Historiquement, ces connaissances étaient transmises au sein des familles et des communautés locales par une participation de longue durée. Aujourd’hui, les jeunes générations manquent souvent à la fois des opportunités et des incitations économiques nécessaires pour s’engager dans ces pratiques.
Sans transmission active, le jayeom risque de devenir un patrimoine symbolique détaché de la pratique vécue. La préservation de simples archives écrites est insuffisante ; la continuité exige une production active et une implication directe.
3. Soutien institutionnel et reconnaissance culturelle
Ces dernières années, la reconnaissance de l’importance des pratiques alimentaires traditionnelles dans le discours patrimonial coréen s’est accrue. Les gouvernements locaux, les institutions culturelles et les chercheurs universitaires ont commencé à documenter et à soutenir la production du jayeom.
Cependant, une préservation efficace requiert plus qu’une reconnaissance symbolique. Un soutien financier, une flexibilité juridique et des cadres politiques adaptés sont nécessaires pour permettre aux producteurs de continuer à travailler dans des conditions traditionnelles.
La reconnaissance du jayeom en tant que patrimoine culturel immatériel pourrait constituer une base pour une durabilité à long terme, mais une telle désignation doit s’accompagner de mesures concrètes soutenant les producteurs sur le terrain.
4. Éducation, expérience et engagement du public
Les initiatives éducatives jouent un rôle clé dans la revitalisation du jayeom. Les ateliers, cours de cuisine et formes de tourisme expérientiel permettent aux participants de s’engager directement dans le processus de production, transformant un patrimoine abstrait en expérience tangible.
Ces programmes contribuent également à requalifier le jayeom non comme une pratique obsolète, mais comme une activité contemporaine porteuse de sens, liée à la durabilité, à l’identité locale et à l’éthique alimentaire.
En intégrant le jayeom dans l’éducation culinaire et le tourisme culturel, les producteurs peuvent diversifier leurs sources de revenus tout en préservant les méthodes traditionnelles.
5. Vers un avenir durable
L’avenir du jayeom de Taean dépend de l’équilibre entre préservation et adaptation.
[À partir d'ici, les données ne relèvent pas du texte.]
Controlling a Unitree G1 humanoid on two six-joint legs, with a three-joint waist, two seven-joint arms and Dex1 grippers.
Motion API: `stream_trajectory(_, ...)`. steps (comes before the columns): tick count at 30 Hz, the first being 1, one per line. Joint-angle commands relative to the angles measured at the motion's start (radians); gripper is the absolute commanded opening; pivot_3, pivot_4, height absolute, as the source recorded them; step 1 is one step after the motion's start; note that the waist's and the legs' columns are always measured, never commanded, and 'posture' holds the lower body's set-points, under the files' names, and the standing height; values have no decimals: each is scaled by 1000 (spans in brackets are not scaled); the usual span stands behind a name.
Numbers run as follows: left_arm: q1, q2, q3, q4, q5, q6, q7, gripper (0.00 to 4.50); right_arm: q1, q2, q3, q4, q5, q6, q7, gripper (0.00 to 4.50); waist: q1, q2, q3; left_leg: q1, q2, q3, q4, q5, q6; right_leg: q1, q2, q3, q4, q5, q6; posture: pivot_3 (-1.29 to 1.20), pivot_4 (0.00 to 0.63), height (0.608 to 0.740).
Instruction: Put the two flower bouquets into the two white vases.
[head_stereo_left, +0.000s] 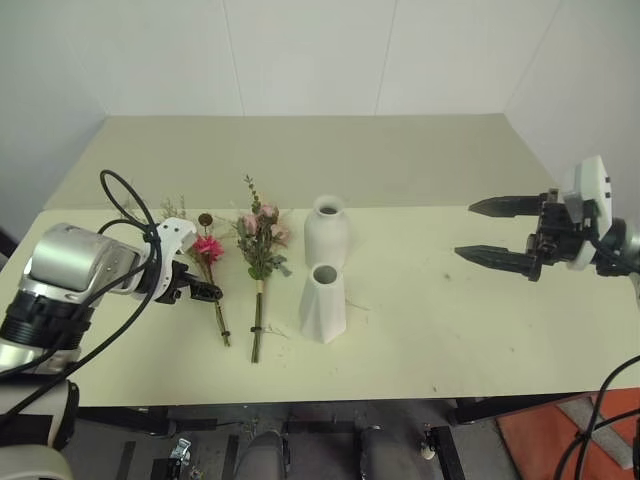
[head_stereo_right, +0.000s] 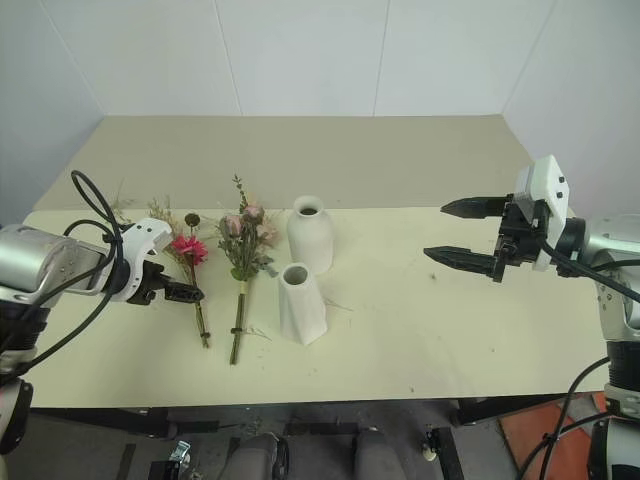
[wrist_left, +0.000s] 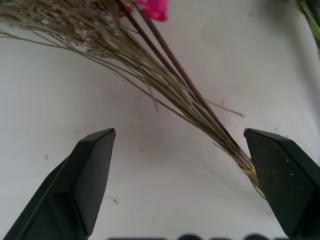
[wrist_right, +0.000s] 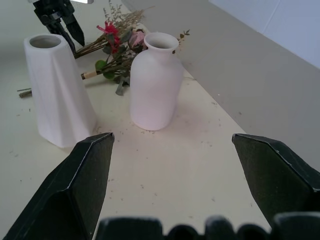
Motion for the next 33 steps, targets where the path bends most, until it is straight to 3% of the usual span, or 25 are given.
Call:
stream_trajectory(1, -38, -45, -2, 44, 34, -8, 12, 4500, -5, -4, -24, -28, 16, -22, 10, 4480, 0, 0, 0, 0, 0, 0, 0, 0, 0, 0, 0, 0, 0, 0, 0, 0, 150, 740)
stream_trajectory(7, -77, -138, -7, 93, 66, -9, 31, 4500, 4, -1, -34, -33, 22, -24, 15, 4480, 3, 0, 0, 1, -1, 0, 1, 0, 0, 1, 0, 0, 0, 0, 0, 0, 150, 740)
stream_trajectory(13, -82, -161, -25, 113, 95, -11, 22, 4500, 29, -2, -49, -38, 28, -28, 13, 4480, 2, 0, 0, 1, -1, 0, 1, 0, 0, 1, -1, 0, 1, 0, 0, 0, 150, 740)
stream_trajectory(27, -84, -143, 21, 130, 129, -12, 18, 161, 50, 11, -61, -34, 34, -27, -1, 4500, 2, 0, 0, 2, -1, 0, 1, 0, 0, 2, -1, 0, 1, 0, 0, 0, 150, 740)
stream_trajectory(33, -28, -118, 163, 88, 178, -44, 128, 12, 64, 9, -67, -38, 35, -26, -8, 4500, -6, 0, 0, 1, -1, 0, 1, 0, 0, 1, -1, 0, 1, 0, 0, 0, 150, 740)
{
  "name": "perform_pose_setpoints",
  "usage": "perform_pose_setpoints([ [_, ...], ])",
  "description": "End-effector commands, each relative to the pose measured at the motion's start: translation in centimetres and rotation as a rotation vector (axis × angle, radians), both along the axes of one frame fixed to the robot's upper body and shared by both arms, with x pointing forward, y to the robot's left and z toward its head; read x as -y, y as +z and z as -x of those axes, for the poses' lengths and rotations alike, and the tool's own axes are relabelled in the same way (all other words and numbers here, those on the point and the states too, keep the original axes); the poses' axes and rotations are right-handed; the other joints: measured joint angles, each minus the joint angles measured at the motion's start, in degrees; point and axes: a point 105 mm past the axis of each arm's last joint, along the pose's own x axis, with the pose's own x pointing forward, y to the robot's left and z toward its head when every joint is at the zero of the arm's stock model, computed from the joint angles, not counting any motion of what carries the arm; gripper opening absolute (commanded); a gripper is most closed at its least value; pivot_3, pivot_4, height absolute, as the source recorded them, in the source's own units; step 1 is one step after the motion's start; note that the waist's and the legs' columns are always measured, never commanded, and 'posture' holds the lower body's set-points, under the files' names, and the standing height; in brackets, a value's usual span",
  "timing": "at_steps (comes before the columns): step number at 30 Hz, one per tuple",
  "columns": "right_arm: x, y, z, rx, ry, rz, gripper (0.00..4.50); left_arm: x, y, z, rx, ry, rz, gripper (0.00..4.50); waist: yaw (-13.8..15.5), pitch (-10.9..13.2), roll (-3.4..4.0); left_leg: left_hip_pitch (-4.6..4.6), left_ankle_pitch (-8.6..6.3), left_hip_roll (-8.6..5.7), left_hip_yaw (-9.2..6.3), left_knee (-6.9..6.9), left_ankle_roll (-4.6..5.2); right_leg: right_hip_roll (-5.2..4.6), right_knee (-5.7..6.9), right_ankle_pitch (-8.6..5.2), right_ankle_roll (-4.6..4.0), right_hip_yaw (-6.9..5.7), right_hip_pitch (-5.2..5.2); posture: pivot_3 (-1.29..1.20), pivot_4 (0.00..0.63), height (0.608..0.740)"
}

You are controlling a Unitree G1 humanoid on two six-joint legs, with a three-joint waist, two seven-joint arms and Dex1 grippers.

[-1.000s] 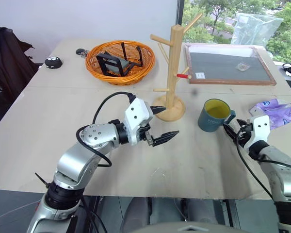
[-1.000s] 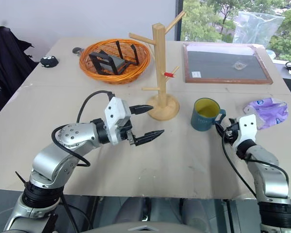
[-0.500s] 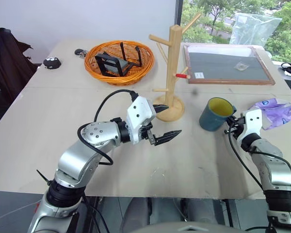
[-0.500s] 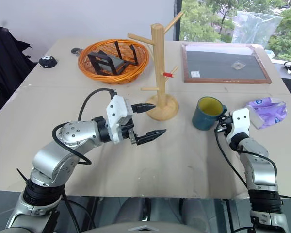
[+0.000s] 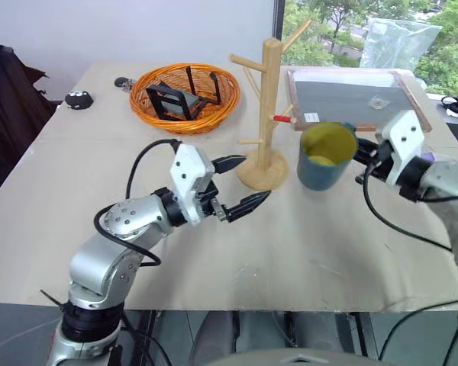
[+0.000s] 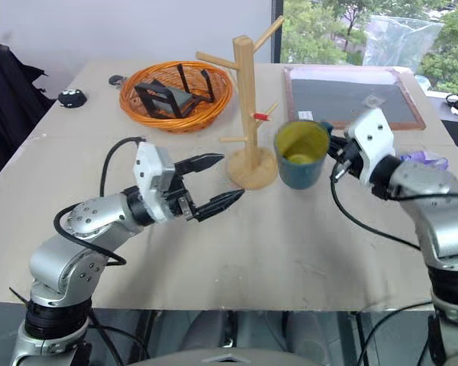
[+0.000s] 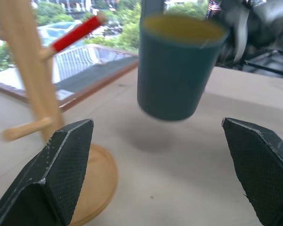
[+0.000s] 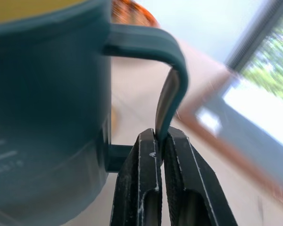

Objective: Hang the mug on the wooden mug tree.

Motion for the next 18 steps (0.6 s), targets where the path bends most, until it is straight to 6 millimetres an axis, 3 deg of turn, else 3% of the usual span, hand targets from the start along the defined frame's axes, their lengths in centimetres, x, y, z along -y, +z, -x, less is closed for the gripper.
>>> perform_pose_setpoints([
  [1, -1.7, 1.3, 1.4, -0.046, 0.066, 0.024, 0.06, -0.7, 1.8, 0.8, 0.073, -0.024, 0.047, 4.50, 0.2, 0.0, 0.00, -0.10, 0.00, 0.00, -0.04, 0.03, 0.00, -0.04, -0.01, 0.00, 0.00, -0.04, -0.03, 0.00, 0.150, 0.737],
  [4, -2.4, 2.1, 1.8, -0.078, 0.092, 0.074, 0.06, -1.6, 1.9, 1.1, 0.081, -0.016, 0.048, 4.50, 0.2, 0.0, 0.00, -0.27, 0.00, -0.03, -0.07, 0.14, 0.01, -0.22, -0.04, 0.01, 0.02, -0.09, -0.09, 0.00, 0.150, 0.737],
  [10, -2.6, 3.2, 0.7, -0.125, 0.020, 0.109, 0.06, -3.0, 2.9, 1.6, 0.112, 0.009, 0.118, 4.50, -0.2, 0.0, 0.00, -0.29, 0.00, -0.21, -0.20, 0.12, 0.01, -0.21, -0.02, 0.01, 0.01, -0.19, -0.12, 0.00, 0.150, 0.737],
  [18, -2.8, 3.2, -0.3, -0.178, -0.009, 0.130, 0.06, -4.3, 3.0, 3.0, 0.116, -0.017, 0.157, 4.50, -0.2, 0.0, 0.00, -0.56, 0.01, -0.22, -0.20, 0.13, 0.00, -0.23, 0.01, 0.01, 0.02, -0.20, -0.39, 0.00, 0.150, 0.737],
])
Maintenir les techniques traditionnelles n’implique pas de rejeter tout changement, mais de veiller à ce que l’innovation ne compromette pas les principes fondamentaux.
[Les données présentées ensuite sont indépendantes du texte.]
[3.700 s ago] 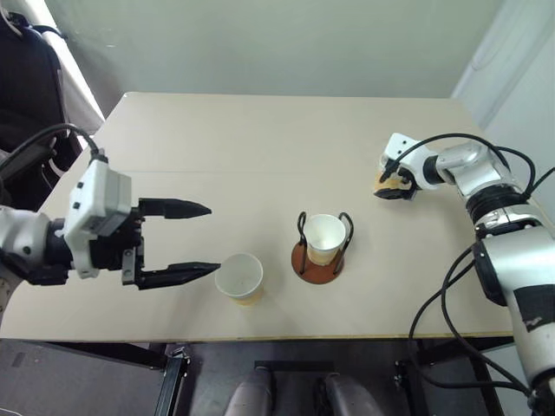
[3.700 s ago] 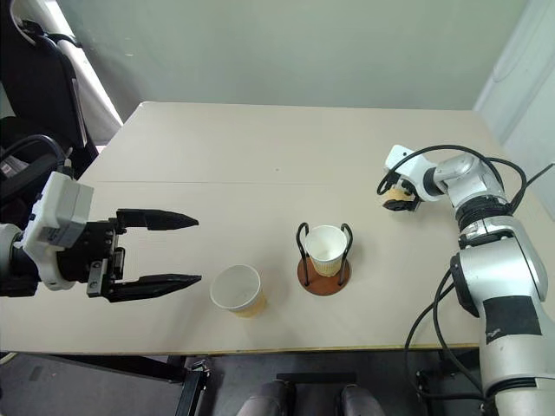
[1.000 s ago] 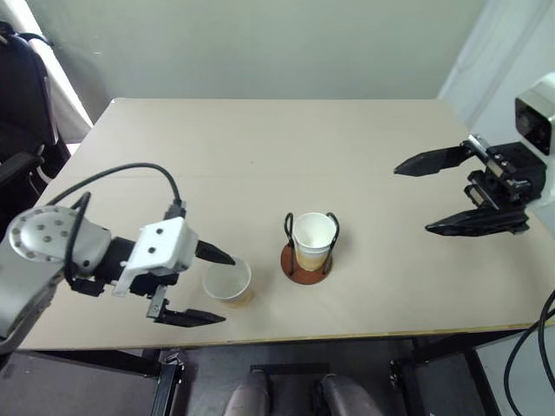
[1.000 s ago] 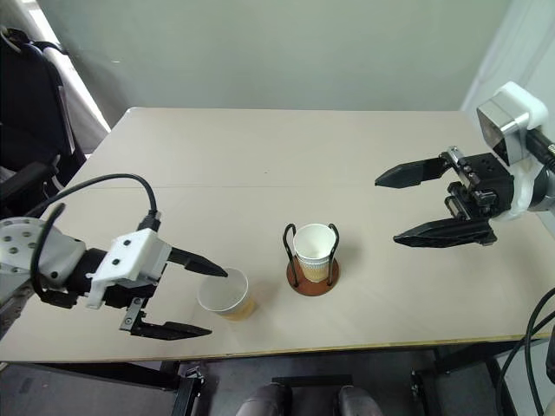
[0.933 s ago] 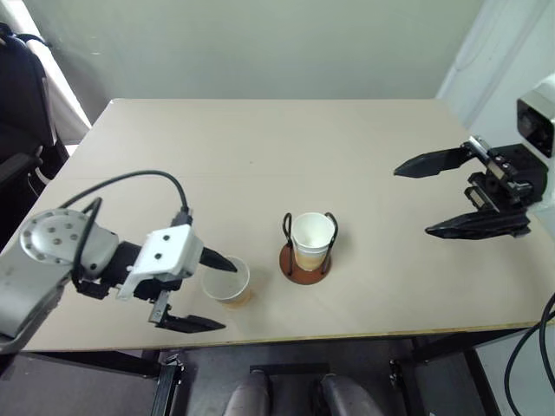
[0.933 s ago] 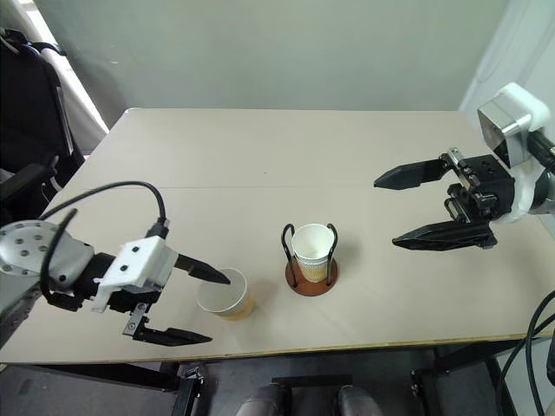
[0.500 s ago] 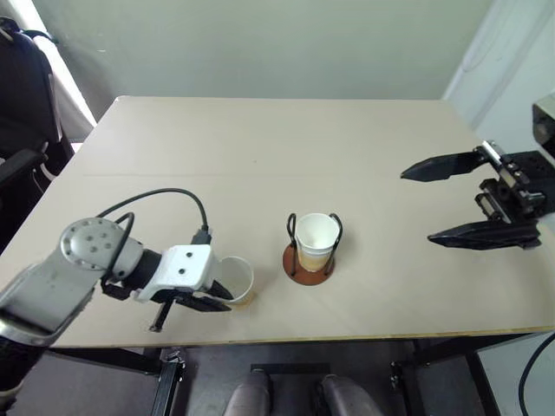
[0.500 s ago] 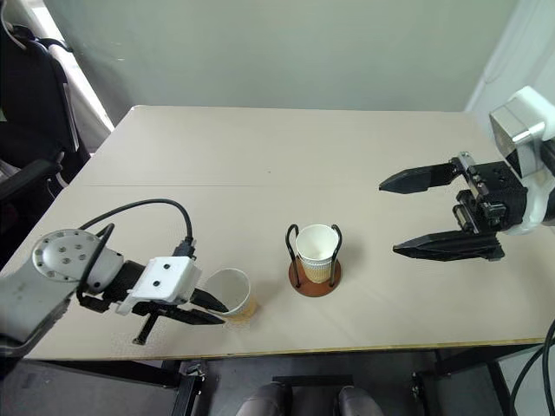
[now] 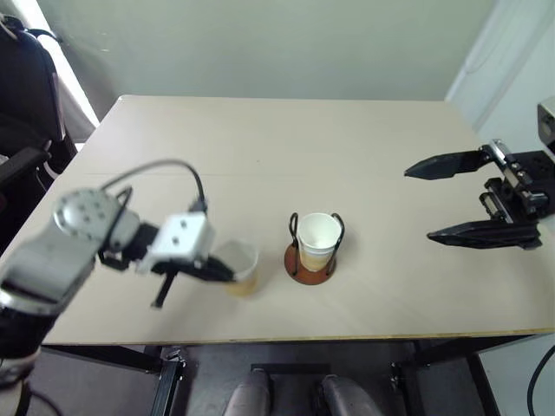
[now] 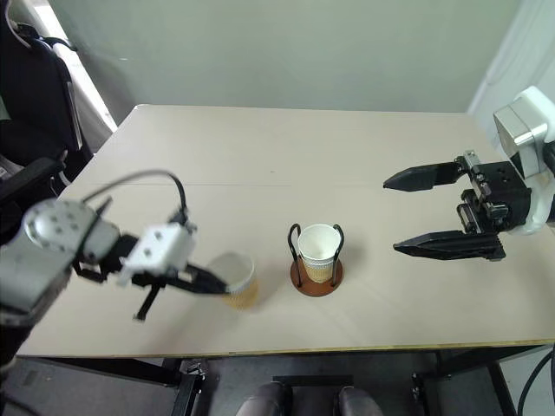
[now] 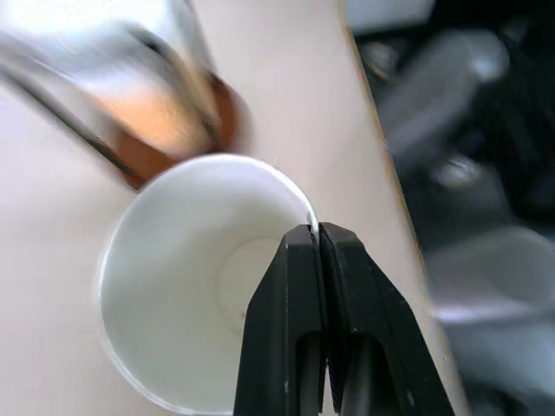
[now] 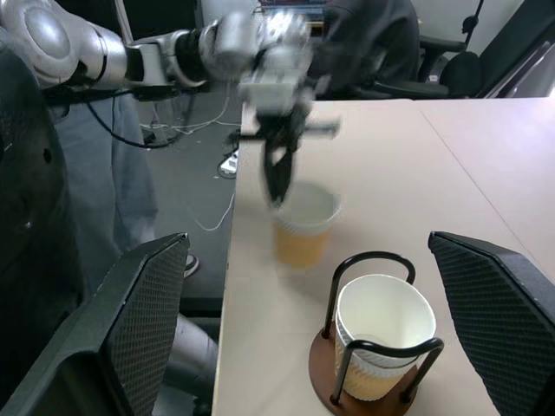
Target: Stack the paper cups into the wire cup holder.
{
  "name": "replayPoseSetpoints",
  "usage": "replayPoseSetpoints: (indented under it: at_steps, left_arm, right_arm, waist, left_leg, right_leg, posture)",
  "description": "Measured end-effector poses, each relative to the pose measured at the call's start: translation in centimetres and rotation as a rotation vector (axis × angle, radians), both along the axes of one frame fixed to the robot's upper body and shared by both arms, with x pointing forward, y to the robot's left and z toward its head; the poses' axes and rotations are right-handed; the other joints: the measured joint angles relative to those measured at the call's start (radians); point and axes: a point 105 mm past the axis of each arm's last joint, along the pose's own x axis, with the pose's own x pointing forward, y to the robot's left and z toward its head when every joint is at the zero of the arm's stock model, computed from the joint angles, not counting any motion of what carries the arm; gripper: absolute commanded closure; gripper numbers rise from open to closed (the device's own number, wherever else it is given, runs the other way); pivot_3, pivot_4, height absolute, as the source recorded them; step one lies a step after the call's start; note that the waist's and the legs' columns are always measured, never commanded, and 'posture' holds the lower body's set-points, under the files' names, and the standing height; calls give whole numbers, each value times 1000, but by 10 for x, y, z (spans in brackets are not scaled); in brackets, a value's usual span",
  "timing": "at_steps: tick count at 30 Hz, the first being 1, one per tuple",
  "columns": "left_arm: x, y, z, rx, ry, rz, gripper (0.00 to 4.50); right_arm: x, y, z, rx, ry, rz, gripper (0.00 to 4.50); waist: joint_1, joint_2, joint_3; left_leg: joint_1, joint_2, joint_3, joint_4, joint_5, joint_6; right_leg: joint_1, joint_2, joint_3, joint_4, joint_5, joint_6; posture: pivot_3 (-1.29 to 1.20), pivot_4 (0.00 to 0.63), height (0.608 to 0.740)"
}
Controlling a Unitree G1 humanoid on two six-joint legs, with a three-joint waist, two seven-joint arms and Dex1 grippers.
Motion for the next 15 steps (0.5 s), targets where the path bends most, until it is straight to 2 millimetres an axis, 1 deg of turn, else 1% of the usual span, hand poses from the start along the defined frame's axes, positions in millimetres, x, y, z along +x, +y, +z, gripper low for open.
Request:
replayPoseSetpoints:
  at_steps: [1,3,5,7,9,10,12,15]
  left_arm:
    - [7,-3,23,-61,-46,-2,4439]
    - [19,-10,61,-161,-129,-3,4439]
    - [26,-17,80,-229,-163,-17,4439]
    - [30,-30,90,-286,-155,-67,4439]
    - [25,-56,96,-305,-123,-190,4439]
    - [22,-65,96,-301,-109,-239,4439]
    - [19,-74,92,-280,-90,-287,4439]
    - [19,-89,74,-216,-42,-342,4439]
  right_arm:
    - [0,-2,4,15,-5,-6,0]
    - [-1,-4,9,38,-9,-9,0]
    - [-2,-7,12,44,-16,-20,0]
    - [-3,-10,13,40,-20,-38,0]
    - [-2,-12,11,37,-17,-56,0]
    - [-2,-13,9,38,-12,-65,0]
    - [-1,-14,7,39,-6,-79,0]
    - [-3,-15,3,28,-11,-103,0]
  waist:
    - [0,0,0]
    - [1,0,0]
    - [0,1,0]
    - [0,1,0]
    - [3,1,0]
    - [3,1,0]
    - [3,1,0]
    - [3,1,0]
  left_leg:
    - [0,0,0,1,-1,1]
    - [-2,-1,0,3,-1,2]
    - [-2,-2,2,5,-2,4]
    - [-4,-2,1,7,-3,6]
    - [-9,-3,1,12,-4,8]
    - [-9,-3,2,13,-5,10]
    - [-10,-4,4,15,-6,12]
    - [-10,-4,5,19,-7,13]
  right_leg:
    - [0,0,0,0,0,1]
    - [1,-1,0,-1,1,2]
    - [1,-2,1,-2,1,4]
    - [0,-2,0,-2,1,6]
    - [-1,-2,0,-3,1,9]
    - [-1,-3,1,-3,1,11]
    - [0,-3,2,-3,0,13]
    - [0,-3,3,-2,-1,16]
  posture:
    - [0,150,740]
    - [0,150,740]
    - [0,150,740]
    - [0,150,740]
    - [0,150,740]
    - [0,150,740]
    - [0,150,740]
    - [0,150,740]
La continuité durable nécessitera une collaboration entre producteurs, institutions culturelles, décideurs politiques et consommateurs. En valorisant la qualité plutôt que la quantité, et le patrimoine plutôt que l’efficacité, le jayeom peut demeurer une pratique vivante plutôt qu’un vestige du passé.
En définitive, la préservation du jayeom de Taean est indissociable de celle de l’écosystème de la vasière et des paysages culturels qui le soutiennent.